What you need to do:
Output, word for word, the lines of this listing that fall between the line with "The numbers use" and the line with "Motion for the", counting both of those lines, and no others.

[Opening Recorded information section]

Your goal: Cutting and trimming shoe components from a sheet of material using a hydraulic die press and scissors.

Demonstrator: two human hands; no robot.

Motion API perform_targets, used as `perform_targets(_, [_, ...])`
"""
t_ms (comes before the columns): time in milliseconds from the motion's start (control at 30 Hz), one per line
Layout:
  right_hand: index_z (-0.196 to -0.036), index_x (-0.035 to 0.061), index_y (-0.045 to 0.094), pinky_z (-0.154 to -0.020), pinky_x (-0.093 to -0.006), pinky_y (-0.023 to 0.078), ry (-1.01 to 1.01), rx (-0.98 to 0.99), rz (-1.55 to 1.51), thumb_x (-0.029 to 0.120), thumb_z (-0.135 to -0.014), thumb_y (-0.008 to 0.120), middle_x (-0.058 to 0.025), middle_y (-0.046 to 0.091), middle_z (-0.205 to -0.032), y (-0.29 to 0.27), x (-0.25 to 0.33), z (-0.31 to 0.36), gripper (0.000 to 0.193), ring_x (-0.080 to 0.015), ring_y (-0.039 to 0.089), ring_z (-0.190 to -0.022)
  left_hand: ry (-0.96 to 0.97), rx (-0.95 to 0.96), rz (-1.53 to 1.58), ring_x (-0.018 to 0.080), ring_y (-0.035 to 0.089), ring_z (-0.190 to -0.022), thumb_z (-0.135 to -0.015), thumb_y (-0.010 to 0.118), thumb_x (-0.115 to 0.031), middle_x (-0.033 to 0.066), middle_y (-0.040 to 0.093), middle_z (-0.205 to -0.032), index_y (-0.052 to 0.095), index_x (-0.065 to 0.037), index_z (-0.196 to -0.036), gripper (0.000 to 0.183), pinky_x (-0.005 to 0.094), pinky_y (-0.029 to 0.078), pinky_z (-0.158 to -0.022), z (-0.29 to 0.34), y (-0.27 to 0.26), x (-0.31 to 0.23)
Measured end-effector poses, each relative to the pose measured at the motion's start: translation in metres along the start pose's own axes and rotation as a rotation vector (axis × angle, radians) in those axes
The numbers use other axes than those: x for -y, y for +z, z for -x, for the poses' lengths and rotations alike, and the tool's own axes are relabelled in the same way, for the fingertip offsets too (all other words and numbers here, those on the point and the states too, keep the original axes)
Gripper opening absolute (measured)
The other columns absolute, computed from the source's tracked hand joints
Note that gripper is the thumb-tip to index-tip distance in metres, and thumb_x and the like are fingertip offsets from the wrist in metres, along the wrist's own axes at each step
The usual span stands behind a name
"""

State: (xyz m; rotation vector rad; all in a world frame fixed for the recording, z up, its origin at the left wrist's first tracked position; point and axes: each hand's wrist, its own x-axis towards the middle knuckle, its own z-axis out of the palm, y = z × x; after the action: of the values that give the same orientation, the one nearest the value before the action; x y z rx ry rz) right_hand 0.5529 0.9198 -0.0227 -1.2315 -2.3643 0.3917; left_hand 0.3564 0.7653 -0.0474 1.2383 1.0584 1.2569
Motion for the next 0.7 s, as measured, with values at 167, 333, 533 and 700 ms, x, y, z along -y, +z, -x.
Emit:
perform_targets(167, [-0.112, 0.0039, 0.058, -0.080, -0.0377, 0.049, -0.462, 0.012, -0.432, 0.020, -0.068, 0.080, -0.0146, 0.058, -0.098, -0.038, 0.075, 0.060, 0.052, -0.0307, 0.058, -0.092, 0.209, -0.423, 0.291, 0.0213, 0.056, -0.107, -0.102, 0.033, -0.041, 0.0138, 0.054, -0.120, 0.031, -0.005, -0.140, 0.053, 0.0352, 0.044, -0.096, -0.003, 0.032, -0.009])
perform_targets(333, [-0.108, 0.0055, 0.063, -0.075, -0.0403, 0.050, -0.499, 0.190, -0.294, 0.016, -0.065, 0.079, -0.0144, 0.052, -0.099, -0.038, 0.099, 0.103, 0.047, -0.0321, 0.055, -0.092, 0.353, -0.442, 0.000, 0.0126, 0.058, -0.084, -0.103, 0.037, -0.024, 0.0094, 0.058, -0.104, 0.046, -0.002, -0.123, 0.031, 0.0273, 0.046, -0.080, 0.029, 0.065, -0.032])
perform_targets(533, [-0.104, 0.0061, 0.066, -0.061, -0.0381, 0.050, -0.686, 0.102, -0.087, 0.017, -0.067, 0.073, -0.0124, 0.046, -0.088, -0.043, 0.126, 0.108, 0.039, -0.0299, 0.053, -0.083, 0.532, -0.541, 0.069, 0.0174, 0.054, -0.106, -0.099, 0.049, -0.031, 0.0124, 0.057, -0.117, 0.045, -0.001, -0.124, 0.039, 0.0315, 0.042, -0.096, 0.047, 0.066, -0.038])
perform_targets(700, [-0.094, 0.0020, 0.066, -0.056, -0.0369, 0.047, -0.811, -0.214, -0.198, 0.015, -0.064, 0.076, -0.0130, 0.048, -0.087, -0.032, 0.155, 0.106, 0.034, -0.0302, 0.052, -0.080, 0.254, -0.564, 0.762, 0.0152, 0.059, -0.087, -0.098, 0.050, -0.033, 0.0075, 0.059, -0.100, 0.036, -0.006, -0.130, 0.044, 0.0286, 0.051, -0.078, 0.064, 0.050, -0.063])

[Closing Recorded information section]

Result of this exercise:
The numbers use other axes than those: x for -y, y for +z, z for -x, for the poses' lengths and rotations alike, and the tool's own axes are relabelled in the same way, for the fingertip offsets too (all other words and numbers here, those on the point and the states too, keep the original axes)
Gripper opening absolute (measured)
The other columns absolute, computed from the source's tracked hand joints
Note that gripper is the thumb-tip to index-tip distance in metres, and thumb_x and the like are fingertip offsets from the wrist in metres, along the wrist's own axes at each step
The usual span stands behind a name
"""

State: (xyz m; rotation vector rad; all in a world frame fixed for the recording, z up, its origin at the left wrist's first tracked position; point and axes: each hand's wrist, its own x-axis towards the middle knuckle, its own z-axis out of the palm, y = z × x; after the action: of the values that give the same orientation, the one nearest the value before the action; x y z rx ry rz) right_hand 0.5529 0.9198 -0.0227 -1.2315 -2.3643 0.3917; left_hand 0.3564 0.7653 -0.0474 1.2383 1.0584 1.2569
Motion for the next 0.7 s, as measured, with values at 167, 333, 533 and 700 ms, x, y, z along -y, +z, -x.

This answer has no further content.